Reproduce, with no alteration, the span of lines that begins at the line containing "Target: mesh pencil cup" and ends at the last line of the records, both ends included, and nothing else.
Top of Data supplied
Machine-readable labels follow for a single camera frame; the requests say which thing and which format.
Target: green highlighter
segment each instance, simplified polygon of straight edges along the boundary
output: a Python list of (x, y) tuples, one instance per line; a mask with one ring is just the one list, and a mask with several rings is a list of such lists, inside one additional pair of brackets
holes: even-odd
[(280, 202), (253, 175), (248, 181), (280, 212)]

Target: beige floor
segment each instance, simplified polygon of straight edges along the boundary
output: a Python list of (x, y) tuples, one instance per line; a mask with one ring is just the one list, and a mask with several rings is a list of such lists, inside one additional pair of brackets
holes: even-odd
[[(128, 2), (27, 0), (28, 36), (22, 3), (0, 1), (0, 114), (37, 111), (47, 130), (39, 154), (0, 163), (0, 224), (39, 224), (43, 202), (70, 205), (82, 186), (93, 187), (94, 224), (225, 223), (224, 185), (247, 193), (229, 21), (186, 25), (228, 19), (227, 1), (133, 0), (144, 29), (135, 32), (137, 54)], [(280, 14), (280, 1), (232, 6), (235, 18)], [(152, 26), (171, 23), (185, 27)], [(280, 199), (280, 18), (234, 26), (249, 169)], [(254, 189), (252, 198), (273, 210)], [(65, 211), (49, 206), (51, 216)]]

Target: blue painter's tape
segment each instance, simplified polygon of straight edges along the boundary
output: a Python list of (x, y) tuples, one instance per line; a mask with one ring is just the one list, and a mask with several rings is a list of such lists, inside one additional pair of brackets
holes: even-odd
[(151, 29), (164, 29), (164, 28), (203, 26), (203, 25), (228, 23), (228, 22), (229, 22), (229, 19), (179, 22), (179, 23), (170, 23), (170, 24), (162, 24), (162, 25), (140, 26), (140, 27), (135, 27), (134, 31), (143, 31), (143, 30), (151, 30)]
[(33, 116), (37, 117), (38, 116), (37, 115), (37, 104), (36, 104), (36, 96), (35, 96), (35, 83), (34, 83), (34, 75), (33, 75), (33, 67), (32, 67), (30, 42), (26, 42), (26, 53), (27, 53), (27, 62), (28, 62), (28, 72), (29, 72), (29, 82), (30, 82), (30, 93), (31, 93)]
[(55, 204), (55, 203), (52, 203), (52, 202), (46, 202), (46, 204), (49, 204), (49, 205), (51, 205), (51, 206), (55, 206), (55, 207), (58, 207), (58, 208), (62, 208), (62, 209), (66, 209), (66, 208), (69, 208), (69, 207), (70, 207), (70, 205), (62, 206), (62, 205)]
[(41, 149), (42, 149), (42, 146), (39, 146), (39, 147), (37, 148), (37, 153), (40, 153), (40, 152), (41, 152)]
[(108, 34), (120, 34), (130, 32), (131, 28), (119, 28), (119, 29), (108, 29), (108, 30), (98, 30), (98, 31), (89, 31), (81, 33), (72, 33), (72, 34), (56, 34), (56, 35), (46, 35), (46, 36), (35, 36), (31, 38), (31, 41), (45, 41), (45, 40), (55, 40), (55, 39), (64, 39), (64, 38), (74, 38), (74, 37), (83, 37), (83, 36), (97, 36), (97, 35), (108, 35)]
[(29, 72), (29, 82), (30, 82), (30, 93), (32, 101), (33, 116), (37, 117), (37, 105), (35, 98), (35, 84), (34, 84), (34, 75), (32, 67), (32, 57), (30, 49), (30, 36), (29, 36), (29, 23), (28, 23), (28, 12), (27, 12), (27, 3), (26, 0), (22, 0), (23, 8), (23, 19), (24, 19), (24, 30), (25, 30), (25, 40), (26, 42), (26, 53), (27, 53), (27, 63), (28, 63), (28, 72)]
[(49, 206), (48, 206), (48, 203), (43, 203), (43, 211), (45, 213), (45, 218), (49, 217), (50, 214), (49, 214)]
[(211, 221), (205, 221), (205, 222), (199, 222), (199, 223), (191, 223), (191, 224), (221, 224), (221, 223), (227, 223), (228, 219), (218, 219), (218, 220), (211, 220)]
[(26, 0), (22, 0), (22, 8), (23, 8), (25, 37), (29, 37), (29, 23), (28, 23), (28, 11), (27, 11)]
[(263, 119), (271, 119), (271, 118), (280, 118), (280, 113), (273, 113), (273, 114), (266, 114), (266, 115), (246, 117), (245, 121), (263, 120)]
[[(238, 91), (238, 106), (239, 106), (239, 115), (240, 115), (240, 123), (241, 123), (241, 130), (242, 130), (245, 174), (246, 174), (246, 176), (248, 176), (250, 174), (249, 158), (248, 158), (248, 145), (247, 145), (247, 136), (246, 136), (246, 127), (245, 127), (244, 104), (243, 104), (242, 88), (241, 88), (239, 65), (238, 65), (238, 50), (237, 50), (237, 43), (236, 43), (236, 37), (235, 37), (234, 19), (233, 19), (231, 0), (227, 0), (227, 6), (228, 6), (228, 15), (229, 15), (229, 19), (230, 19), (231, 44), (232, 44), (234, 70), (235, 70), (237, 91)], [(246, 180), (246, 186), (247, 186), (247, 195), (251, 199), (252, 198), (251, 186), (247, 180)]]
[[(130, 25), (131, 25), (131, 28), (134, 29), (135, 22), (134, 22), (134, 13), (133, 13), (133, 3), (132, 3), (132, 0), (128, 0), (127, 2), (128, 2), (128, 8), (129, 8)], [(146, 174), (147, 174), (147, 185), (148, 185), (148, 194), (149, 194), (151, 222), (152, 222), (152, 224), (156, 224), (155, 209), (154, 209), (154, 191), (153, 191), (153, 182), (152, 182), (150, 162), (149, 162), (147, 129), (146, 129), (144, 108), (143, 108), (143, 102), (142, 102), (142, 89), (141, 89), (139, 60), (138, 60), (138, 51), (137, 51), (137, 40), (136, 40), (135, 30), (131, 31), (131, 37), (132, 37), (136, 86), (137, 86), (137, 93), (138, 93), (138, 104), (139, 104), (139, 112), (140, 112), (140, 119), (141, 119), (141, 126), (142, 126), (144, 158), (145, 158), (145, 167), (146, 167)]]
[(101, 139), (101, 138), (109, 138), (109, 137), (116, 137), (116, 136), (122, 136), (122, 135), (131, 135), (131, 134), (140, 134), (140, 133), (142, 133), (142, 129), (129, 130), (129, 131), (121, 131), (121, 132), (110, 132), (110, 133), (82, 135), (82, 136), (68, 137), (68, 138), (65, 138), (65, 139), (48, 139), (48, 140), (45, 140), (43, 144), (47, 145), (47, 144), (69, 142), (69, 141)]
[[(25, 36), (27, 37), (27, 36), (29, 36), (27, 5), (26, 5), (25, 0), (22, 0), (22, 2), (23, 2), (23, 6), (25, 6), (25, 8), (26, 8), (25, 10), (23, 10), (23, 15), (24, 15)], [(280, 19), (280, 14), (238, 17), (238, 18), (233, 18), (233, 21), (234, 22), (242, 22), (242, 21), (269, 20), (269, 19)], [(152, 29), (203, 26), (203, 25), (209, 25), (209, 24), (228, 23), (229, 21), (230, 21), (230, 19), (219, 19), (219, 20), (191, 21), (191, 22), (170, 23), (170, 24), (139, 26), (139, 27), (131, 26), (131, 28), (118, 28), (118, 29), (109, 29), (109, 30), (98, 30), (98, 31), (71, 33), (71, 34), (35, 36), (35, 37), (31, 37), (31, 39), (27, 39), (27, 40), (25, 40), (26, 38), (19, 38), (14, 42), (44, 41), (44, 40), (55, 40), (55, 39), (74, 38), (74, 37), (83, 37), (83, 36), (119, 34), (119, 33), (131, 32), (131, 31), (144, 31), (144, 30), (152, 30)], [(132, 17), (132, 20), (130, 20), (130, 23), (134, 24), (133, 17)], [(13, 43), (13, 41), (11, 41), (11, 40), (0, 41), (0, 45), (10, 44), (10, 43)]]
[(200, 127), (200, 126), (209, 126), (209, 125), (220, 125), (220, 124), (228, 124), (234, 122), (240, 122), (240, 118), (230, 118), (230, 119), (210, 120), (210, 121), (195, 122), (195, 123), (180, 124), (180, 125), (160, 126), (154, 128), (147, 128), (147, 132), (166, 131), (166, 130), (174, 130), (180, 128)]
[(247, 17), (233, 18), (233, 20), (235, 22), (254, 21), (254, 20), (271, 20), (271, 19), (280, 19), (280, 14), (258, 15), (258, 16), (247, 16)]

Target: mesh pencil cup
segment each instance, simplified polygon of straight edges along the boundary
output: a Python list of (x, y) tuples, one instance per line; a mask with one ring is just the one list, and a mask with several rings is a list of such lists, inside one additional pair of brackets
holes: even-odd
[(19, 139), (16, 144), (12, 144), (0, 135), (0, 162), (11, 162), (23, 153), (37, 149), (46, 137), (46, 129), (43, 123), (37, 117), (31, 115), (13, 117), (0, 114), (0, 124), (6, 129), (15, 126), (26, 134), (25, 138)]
Bottom of Data supplied
→ **Expected answer**:
Target: mesh pencil cup
segment each instance, simplified polygon of straight edges along the boundary
output: a Python list of (x, y) tuples, one instance per line; a mask with one ring is just the one list, and a mask with several rings is a list of such lists, inside one additional pair of brackets
holes: even-odd
[(19, 139), (16, 144), (12, 144), (0, 135), (0, 162), (11, 162), (23, 153), (37, 149), (46, 137), (46, 129), (43, 123), (37, 117), (31, 115), (13, 117), (0, 114), (0, 124), (6, 129), (15, 126), (26, 134), (25, 138)]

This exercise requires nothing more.